Alberto is a philosopher and Sophie is nothing but fictional characters in the author's mind, like Hilde, the little girl, who in turn is a character in the mind of the author, Gaarder.
I wondered what life is like when it is similar to a story written by the hand of Allah, the Exalted.
I felt in an indirect way that the author wants to describe the difference between destiny and fate with this sudden and strange ending.
This is the most beautiful part of the story, the part related to the dialogue between Alberto and Sophie.

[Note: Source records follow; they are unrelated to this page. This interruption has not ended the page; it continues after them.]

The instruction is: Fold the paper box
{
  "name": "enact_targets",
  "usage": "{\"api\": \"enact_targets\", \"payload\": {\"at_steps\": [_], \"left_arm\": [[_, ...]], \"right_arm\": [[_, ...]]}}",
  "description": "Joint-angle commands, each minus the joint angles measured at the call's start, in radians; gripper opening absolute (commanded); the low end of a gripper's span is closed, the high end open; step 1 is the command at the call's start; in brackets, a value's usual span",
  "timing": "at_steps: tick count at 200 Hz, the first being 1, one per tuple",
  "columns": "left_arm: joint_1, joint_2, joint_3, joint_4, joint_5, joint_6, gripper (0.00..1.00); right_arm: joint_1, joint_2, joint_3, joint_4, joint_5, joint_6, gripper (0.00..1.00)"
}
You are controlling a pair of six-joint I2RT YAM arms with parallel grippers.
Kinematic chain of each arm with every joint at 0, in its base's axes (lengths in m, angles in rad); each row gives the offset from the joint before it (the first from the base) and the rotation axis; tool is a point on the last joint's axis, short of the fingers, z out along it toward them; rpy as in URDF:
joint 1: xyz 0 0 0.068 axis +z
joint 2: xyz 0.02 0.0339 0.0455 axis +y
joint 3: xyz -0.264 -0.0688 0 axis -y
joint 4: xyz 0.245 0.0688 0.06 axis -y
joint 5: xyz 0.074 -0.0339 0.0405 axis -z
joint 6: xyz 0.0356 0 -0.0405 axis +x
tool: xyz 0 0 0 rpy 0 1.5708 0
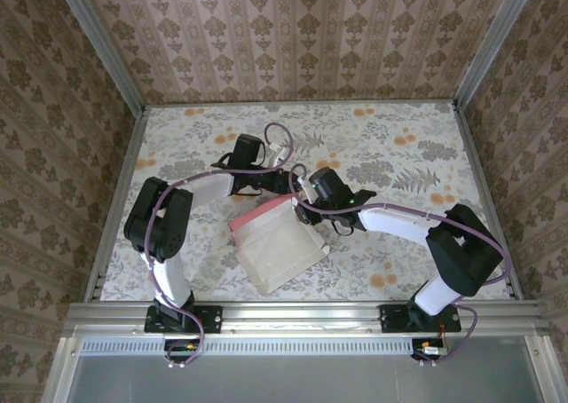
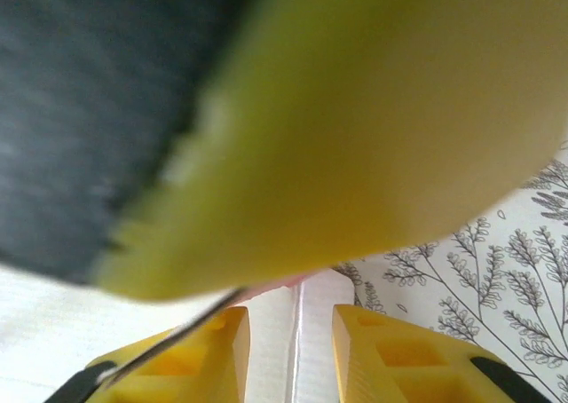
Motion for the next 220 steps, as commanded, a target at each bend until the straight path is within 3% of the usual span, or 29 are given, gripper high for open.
{"api": "enact_targets", "payload": {"at_steps": [1, 125, 170, 220], "left_arm": [[-0.002, 0.026, 0.040, -0.028, 0.070, 0.038, 0.47], [-0.012, 0.067, 0.112, -0.095, 0.159, 0.056, 0.42], [-0.018, 0.086, 0.142, -0.126, 0.196, 0.059, 0.41], [-0.018, 0.086, 0.161, -0.152, 0.190, 0.062, 0.42]], "right_arm": [[0.017, 0.018, 0.028, 0.038, 0.033, -0.008, 0.33], [0.057, 0.090, 0.050, 0.092, 0.173, 0.008, 0.33], [0.080, 0.116, 0.077, 0.073, 0.283, 0.029, 0.27], [0.101, 0.152, 0.118, 0.037, 0.391, 0.059, 0.15]]}}
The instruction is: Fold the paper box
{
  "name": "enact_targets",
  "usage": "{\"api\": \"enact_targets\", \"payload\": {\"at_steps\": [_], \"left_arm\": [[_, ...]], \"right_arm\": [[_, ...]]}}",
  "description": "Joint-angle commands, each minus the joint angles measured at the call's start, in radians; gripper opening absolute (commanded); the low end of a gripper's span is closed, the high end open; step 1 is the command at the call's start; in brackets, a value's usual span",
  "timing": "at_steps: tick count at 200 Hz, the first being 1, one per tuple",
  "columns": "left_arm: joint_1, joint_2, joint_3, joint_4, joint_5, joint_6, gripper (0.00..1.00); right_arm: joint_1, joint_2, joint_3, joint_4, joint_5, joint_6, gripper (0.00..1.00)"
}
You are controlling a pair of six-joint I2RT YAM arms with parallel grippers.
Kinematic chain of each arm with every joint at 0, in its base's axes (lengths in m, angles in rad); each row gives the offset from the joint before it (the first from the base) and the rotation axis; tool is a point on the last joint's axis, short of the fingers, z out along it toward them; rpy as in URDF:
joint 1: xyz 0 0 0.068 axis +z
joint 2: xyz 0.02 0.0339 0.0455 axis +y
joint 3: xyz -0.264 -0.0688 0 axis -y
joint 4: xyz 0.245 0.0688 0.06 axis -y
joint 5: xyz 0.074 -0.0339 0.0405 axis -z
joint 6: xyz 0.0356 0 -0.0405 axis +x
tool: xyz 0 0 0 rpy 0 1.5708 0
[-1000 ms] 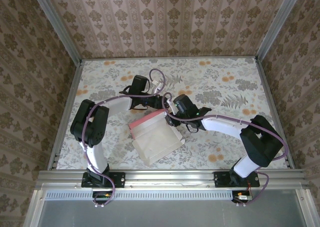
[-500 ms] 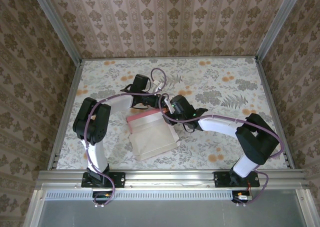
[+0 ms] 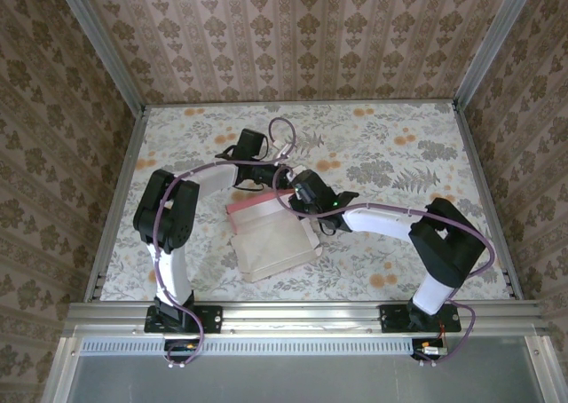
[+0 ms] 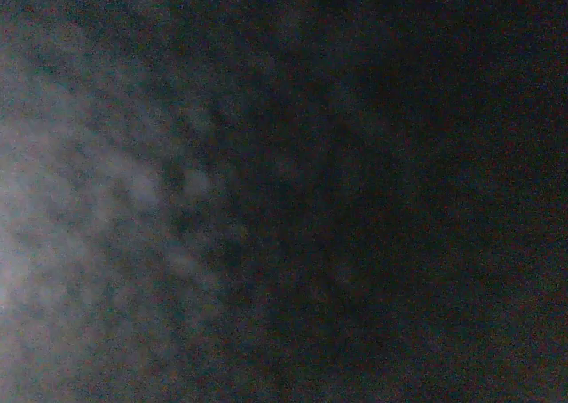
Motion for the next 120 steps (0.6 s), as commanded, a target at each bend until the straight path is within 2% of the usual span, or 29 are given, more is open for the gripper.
{"api": "enact_targets", "payload": {"at_steps": [1, 86, 109, 120], "left_arm": [[-0.032, -0.006, 0.034, -0.022, 0.088, 0.044, 0.42], [-0.039, -0.004, 0.033, -0.039, 0.089, 0.027, 0.43], [-0.039, -0.007, 0.042, -0.066, 0.080, 0.046, 0.43], [-0.038, -0.010, 0.049, -0.074, 0.069, 0.053, 0.44]], "right_arm": [[0.013, 0.042, 0.035, -0.042, 0.081, 0.021, 0.15], [0.035, 0.085, 0.095, -0.126, 0.261, 0.063, 0.10], [0.039, 0.091, 0.103, -0.128, 0.247, 0.060, 0.10], [0.038, 0.077, 0.094, -0.115, 0.210, 0.047, 0.14]]}}
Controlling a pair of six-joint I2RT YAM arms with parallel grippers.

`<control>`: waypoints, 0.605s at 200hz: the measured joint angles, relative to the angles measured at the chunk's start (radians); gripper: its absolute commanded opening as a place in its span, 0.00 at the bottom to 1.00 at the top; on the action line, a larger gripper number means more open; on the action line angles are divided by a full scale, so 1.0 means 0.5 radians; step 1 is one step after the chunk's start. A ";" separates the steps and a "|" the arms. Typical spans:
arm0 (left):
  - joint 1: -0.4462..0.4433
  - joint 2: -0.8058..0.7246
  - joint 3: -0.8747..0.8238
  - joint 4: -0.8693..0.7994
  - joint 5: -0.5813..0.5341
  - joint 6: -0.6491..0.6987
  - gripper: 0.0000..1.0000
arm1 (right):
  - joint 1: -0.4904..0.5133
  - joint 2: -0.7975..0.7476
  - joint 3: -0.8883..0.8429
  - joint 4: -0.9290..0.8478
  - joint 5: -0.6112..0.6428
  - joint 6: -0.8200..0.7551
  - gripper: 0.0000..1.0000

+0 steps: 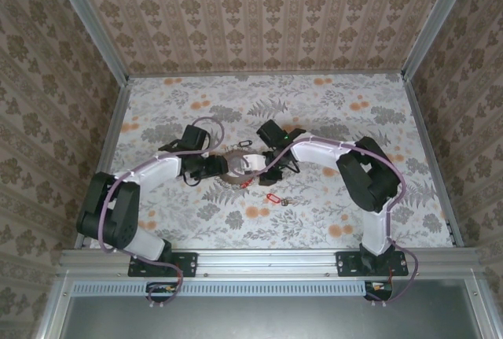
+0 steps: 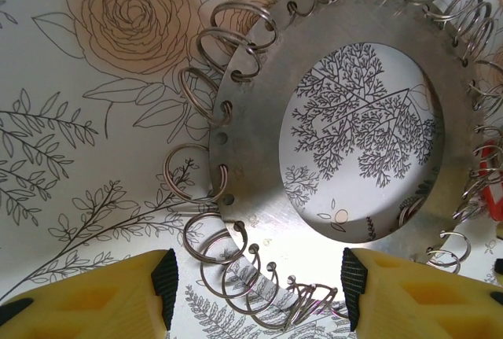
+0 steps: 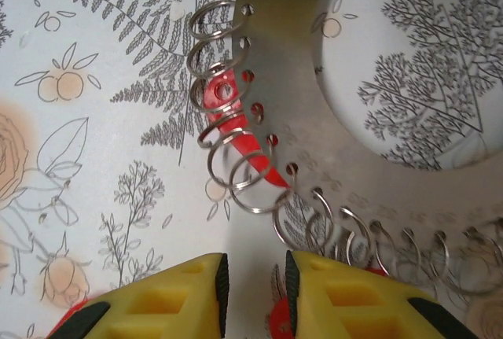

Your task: Put the keys on the keyring

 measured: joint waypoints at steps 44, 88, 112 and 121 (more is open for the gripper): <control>0.031 0.061 -0.001 0.011 0.043 -0.001 0.59 | 0.005 0.034 0.049 0.005 0.076 0.011 0.34; 0.031 0.121 -0.011 0.023 0.067 -0.001 0.58 | 0.005 0.086 0.121 -0.006 0.106 0.018 0.33; 0.031 0.124 -0.017 0.025 0.079 -0.002 0.58 | 0.006 0.142 0.197 -0.053 0.108 0.016 0.30; 0.031 0.124 -0.018 0.026 0.082 -0.002 0.58 | 0.008 0.153 0.208 -0.061 0.108 0.016 0.30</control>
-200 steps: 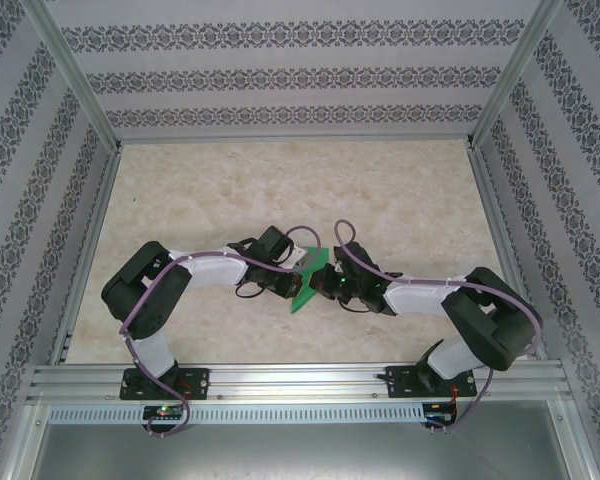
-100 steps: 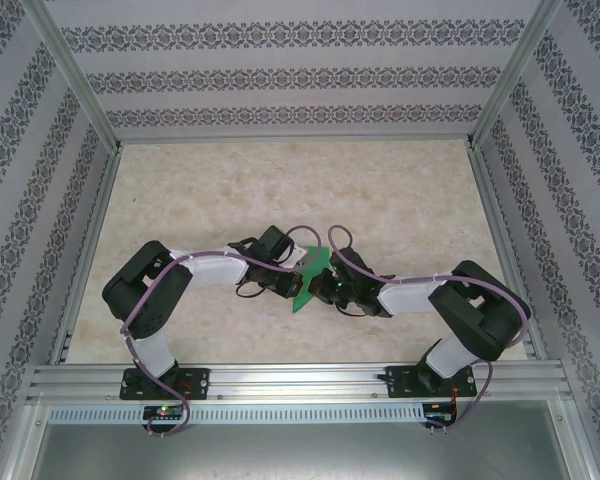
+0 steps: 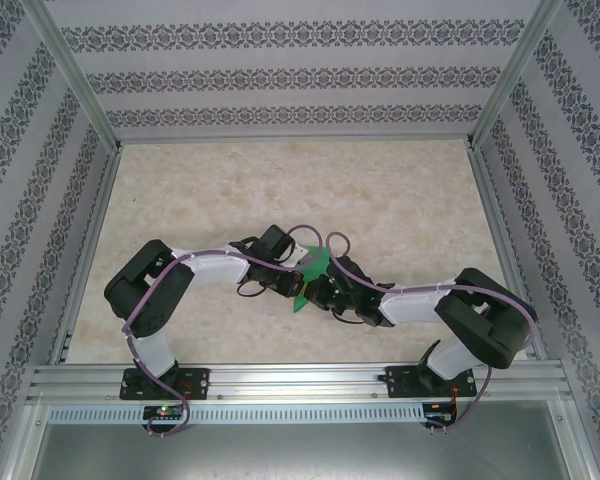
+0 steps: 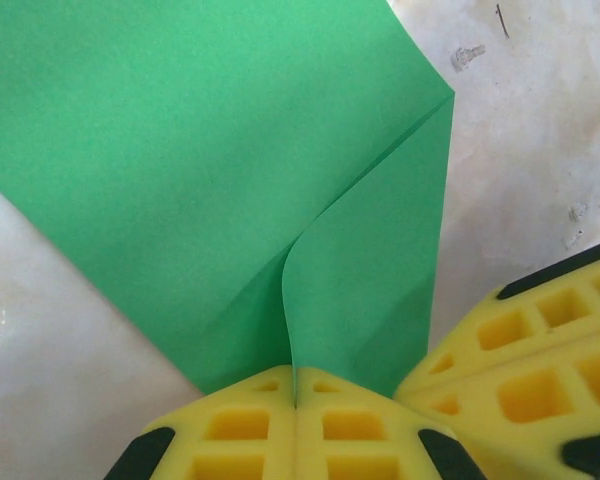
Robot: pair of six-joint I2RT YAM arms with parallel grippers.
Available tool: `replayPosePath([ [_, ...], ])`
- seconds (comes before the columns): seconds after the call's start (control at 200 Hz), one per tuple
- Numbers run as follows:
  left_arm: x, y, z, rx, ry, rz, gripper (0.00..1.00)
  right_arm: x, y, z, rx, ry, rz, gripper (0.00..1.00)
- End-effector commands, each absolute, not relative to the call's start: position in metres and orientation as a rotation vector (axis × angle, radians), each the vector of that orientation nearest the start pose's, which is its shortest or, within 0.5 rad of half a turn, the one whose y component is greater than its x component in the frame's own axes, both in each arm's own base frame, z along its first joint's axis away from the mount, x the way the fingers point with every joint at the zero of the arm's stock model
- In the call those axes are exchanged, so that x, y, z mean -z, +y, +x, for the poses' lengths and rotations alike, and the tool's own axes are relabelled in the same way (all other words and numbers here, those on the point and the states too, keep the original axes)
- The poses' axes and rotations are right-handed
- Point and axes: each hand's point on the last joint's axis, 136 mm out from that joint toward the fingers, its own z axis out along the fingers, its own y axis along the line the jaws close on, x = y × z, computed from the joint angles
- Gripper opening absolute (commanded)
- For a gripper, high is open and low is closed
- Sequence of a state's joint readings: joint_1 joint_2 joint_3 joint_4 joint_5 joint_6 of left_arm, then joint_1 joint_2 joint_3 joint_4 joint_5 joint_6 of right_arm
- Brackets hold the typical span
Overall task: Fold a paper plane with a square sheet of paper (pick it up from the middle)
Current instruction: Third fold the triangle at the center of the table.
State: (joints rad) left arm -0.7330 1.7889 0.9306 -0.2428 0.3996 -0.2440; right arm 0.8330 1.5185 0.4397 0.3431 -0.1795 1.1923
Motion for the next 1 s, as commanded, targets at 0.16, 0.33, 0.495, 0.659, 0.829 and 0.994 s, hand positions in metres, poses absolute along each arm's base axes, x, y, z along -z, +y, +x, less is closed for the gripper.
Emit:
replayPosePath([
  [0.16,0.008,-0.292,0.235,0.746,2.806,0.768,0.01,-0.014,0.292,0.218,-1.102,2.593,0.387,0.04],
  [0.33,0.008,-0.291,0.234,0.741,2.809,0.764,0.01,0.002,0.282,0.209,-1.009,2.664,0.404,0.04],
  [0.495,0.008,-0.290,0.235,0.732,2.812,0.760,0.01,-0.028,0.293,0.209,-1.104,2.582,0.343,0.05],
  [0.659,0.009,-0.290,0.233,0.735,2.815,0.762,0.01,-0.044,0.291,0.205,-1.138,2.527,0.332,0.06],
  [0.829,0.009,-0.292,0.234,0.747,2.813,0.762,0.01,-0.043,0.300,0.203,-1.155,2.528,0.314,0.06],
  [0.994,0.009,-0.293,0.233,0.760,2.815,0.760,0.01,-0.032,0.302,0.206,-1.136,2.538,0.332,0.06],
])
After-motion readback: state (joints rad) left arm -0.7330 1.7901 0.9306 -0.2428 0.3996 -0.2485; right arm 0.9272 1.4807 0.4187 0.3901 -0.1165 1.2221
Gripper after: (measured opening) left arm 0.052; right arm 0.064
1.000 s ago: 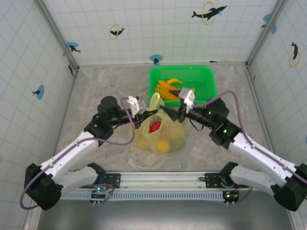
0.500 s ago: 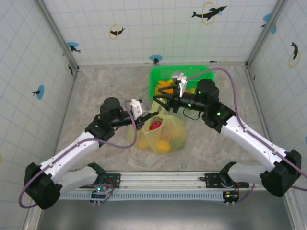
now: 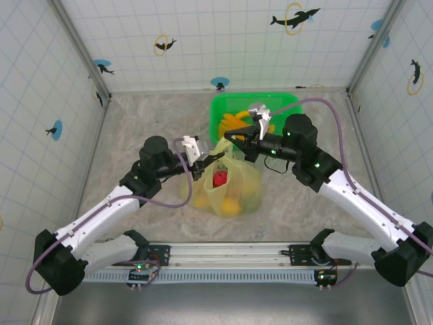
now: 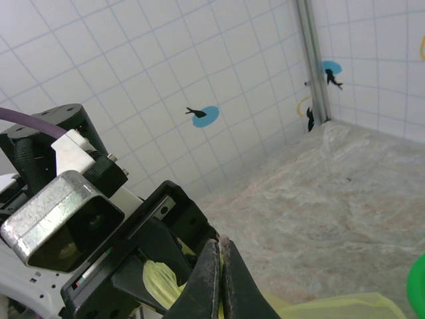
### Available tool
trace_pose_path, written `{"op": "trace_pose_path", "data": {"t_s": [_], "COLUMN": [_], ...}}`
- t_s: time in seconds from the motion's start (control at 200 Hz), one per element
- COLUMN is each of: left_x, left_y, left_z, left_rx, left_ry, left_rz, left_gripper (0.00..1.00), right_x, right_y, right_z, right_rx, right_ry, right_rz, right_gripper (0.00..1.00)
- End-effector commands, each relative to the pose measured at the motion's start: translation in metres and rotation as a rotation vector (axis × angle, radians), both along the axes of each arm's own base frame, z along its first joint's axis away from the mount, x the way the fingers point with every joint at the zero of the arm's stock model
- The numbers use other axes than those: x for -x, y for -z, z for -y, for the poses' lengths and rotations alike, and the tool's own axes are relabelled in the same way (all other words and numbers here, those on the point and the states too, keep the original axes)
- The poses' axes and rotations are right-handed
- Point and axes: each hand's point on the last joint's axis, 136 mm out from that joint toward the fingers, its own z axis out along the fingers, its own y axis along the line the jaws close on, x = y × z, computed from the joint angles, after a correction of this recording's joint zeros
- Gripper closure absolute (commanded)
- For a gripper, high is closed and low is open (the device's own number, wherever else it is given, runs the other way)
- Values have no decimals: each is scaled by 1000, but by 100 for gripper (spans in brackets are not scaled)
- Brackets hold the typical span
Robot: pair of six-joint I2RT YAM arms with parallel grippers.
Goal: Place the fake fruits into the plastic bag and tie a complex knot
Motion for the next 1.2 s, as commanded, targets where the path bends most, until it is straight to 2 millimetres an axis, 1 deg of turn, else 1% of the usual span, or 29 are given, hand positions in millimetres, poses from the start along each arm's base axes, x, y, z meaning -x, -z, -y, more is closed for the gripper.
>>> {"op": "trace_pose_path", "data": {"t_s": [0.0,0.065,0.15,0.21,0.235,0.3,0.36,0.425,0.47,0.525,0.55,0.626,0.651,0.711,0.776,0.861,0.981,1.091,1.156,1.196], "left_x": [2,1,-2,-9,-14,-29,-39,-44,-45,-44,-43,-40,-39,-34,-30,-26,-17,-12,-11,-11], "left_y": [11,11,14,16,17,17,15,13,11,11,10,11,11,15,19,25,25,20,18,17], "left_z": [-3,-4,-5,-6,-6,-8,-8,-7,-6,-5,-5,-5,-5,-5,-4,-5,-5,-6,-6,-6], "left_rx": [-7,7,12,13,12,15,22,25,30,31,31,25,23,10,0,-14,-7,23,30,34], "left_ry": [-3,-10,-18,-52,-75,-144,-177,-191,-191,-185,-178,-162,-157,-138,-121,-107,-65,-53,-47,-48], "left_rz": [-79,-95,-115,-131,-143,-172,-195,-205,-210,-213,-213,-206,-203,-203,-209,-221,-215,-200,-196,-196], "left_gripper": [100,100,100,100,100,100,100,100,100,100,100,98,96,94,92,87,80,75,75,75], "right_x": [-15,-13,-7,4,16,38,57,71,77,84,84,77,67,57,48,41,32,24,21,22], "right_y": [-20,-15,-19,-26,-29,-30,-18,9,31,52,60,74,77,81,78,66,56,53,53,54], "right_z": [23,25,26,26,22,16,8,0,-7,-15,-17,-17,-15,-11,-4,6,17,26,29,29], "right_rx": [-38,-39,-71,-115,-133,-154,-137,-70,-9,50,73,98,108,118,99,39,2,-40,-56,-62], "right_ry": [147,144,128,84,26,-75,-153,-197,-216,-234,-228,-185,-128,-64,-15,22,73,96,98,89], "right_rz": [111,111,125,151,161,188,218,224,223,227,227,236,240,253,269,276,276,249,233,227], "right_gripper": [100,100,100,100,100,100,100,100,100,100,100,100,100,100,100,100,100,100,100,100]}}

They are part of the author's mind, and Hilde, who in turn is part of the story of another author, the hidden one... This series of orders leads us to Allah, the Exalted.
I highly recommend reading this story and even making it in the school curriculum :D
And I would like to point out that I read the Arabic translation by the author Ahmed Lutfi and not the translation by the author Haya.
Ahmed's translation brings the story to 676 pages.
And its style is very wonderful and accurate.
Then I flipped through the translation by the author Haya and felt that the two translations are somewhat similar, but there are many differences.
I felt that Haya's version is shorter and some things are written in a different way.
Five stars are much less than its due.